#### Activity
If a line in the records below contains the word "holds", copy it.
═══ Data under study ═══
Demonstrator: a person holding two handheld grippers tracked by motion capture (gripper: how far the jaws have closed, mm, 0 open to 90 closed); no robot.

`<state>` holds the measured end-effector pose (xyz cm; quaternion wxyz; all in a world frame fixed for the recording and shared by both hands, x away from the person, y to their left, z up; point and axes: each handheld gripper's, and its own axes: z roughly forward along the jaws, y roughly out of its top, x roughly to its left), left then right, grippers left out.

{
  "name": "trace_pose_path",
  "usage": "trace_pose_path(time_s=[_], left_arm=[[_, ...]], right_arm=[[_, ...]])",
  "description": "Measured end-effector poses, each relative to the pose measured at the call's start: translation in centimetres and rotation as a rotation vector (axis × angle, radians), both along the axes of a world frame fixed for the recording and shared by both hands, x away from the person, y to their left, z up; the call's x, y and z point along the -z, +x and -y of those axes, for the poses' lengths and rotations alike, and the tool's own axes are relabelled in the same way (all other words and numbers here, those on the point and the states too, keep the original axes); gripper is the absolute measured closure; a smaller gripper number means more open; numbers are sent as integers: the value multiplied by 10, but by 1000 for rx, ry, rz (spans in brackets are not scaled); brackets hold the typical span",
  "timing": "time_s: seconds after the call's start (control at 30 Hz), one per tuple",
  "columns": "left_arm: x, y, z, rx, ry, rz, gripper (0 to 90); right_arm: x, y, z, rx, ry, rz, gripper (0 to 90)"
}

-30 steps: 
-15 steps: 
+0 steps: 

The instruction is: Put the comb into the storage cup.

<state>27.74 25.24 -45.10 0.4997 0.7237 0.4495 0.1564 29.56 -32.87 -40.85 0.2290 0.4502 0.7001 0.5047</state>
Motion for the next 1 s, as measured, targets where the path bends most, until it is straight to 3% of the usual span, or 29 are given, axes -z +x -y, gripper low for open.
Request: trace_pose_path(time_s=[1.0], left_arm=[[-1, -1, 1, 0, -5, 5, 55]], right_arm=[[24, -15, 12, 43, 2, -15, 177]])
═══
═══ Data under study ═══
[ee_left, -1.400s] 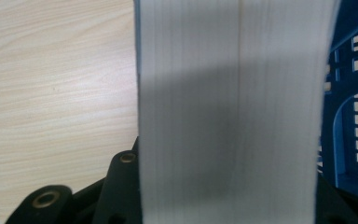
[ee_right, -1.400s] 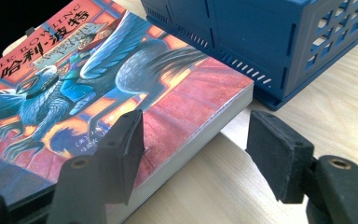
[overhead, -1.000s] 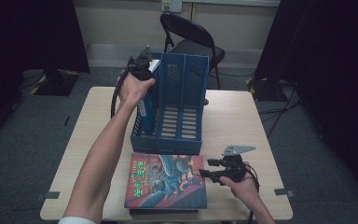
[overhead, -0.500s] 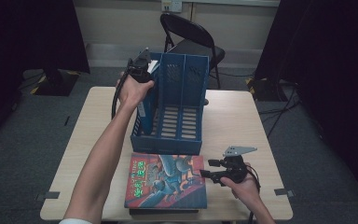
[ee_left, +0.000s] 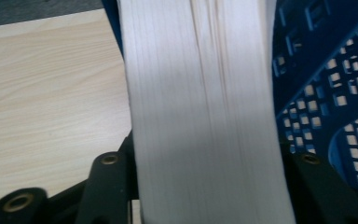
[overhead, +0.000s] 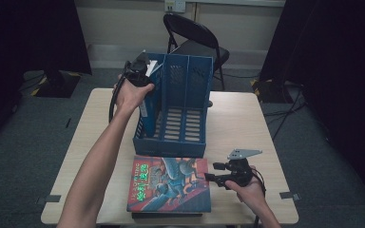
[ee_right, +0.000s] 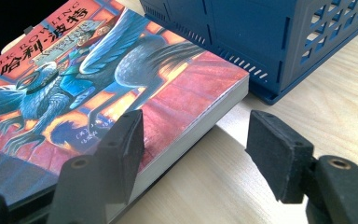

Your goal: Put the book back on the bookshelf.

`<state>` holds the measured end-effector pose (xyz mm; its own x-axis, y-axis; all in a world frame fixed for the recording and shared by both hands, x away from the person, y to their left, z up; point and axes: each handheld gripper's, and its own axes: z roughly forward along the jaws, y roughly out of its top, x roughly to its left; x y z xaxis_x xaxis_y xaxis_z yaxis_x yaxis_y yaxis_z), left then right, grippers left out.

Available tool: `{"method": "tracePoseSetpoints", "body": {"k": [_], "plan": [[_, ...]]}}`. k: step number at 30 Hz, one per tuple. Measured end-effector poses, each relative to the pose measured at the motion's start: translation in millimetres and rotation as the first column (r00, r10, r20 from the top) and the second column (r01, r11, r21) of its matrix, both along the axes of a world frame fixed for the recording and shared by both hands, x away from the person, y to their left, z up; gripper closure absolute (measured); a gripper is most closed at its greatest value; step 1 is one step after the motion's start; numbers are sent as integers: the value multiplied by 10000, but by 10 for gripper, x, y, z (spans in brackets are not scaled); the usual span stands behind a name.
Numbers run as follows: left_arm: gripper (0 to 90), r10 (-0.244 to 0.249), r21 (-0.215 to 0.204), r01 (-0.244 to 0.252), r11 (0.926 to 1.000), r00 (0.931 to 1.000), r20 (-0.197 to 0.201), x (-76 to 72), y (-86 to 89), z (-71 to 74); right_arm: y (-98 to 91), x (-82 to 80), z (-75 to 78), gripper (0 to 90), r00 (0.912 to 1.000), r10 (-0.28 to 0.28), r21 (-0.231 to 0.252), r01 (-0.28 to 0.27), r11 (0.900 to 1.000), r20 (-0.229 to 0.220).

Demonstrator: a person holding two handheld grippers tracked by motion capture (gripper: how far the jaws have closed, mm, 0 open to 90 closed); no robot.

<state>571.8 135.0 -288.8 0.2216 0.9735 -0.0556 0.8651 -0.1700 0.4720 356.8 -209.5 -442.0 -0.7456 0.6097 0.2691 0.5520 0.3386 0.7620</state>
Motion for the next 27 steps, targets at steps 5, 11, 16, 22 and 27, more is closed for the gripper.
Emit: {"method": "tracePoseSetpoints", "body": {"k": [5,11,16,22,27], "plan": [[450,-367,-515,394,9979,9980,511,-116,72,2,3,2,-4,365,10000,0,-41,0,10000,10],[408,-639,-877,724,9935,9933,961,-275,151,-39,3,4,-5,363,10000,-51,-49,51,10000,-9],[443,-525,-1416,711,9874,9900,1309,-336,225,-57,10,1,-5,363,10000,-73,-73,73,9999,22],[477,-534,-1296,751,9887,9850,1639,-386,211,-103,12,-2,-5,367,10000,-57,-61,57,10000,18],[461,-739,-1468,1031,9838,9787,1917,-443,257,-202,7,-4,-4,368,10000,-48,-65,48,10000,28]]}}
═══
#### Expected answer
`<state>` holds the measured end-effector pose (xyz cm; quaternion wxyz; all in a world frame fixed for the recording and shared by both hands, x away from the person, y to their left, z up; point and axes: each handheld gripper's, and its own axes: z roughly forward along the jaws, y roughly out of its top, x roughly to its left), left then right, grippers left out.
`<state>` holds the measured end-effector pose (xyz mm; its own x-axis, y-axis; all in a world frame fixed for the recording and shared by both hands, x away from the person, y to their left, z up; point and axes: each handheld gripper's, and its own axes: z roughly forward along the jaws, y roughly out of its top, x roughly to its left; x y z xaxis_x xaxis_y xaxis_z yaxis_x yaxis_y yaxis_z), left then right, grippers left out.

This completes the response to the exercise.